▶ TRY IT
Write out exactly the lines from the line that contains "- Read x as" through the final line of the listing below, and no others.

▶ RAW DATA
──────────
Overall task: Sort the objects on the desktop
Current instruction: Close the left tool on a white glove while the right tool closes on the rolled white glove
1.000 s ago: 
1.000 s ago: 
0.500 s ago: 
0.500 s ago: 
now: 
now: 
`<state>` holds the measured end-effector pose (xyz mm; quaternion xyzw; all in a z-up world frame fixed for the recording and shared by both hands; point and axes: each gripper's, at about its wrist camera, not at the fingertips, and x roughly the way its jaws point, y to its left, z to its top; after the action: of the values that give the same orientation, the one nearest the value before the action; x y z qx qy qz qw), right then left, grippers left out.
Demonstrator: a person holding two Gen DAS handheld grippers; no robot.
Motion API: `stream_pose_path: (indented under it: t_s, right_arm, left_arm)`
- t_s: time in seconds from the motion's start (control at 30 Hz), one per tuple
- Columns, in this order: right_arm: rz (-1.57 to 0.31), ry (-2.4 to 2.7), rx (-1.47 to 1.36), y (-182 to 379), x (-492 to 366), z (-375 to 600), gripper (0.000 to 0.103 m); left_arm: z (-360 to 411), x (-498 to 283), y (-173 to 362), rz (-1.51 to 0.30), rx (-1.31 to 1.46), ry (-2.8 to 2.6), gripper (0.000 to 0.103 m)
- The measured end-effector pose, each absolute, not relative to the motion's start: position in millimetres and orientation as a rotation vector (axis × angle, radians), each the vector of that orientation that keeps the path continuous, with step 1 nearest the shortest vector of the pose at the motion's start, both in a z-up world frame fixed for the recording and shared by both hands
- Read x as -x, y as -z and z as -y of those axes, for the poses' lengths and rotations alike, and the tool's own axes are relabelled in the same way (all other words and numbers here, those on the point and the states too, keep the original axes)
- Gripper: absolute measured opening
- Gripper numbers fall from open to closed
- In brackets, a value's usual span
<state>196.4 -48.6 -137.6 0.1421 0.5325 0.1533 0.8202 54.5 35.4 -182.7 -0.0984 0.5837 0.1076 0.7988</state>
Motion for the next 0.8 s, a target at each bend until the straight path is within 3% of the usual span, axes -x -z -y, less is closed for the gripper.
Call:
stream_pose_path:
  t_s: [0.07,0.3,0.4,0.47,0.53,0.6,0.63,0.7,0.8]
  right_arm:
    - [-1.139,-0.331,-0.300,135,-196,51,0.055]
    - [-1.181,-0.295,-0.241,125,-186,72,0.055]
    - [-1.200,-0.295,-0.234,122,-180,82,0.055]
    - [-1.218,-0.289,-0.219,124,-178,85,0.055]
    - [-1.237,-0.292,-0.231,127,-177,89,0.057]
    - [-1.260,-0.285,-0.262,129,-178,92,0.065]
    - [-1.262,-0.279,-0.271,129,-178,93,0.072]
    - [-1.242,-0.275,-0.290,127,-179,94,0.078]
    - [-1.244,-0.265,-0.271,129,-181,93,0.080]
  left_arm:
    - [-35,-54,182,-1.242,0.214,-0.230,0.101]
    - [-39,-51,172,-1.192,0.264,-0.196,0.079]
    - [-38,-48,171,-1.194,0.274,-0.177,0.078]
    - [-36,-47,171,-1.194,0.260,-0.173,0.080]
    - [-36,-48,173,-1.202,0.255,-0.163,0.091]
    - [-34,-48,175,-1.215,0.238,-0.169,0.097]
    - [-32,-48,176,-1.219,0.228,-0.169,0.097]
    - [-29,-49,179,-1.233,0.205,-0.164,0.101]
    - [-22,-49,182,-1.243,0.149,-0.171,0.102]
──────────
▶ OUTPUT
- Read x as -x, y as -z and z as -y of those axes, for the poses' lengths and rotations alike, and the tool's own axes are relabelled in the same way (all other words and numbers here, those on the point and the states too, keep the original axes)
- Gripper: absolute measured opening
- Gripper numbers fall from open to closed
- In brackets, a value's usual span
<state>196.4 -48.6 -137.6 0.1421 0.5325 0.1533 0.8202 54.5 35.4 -182.7 -0.0984 0.5837 0.1076 0.7988</state>
Motion for the next 0.8 s, a target at each bend until the straight path is within 3% of the usual span, axes -x -z -y, less is closed for the gripper.
Call:
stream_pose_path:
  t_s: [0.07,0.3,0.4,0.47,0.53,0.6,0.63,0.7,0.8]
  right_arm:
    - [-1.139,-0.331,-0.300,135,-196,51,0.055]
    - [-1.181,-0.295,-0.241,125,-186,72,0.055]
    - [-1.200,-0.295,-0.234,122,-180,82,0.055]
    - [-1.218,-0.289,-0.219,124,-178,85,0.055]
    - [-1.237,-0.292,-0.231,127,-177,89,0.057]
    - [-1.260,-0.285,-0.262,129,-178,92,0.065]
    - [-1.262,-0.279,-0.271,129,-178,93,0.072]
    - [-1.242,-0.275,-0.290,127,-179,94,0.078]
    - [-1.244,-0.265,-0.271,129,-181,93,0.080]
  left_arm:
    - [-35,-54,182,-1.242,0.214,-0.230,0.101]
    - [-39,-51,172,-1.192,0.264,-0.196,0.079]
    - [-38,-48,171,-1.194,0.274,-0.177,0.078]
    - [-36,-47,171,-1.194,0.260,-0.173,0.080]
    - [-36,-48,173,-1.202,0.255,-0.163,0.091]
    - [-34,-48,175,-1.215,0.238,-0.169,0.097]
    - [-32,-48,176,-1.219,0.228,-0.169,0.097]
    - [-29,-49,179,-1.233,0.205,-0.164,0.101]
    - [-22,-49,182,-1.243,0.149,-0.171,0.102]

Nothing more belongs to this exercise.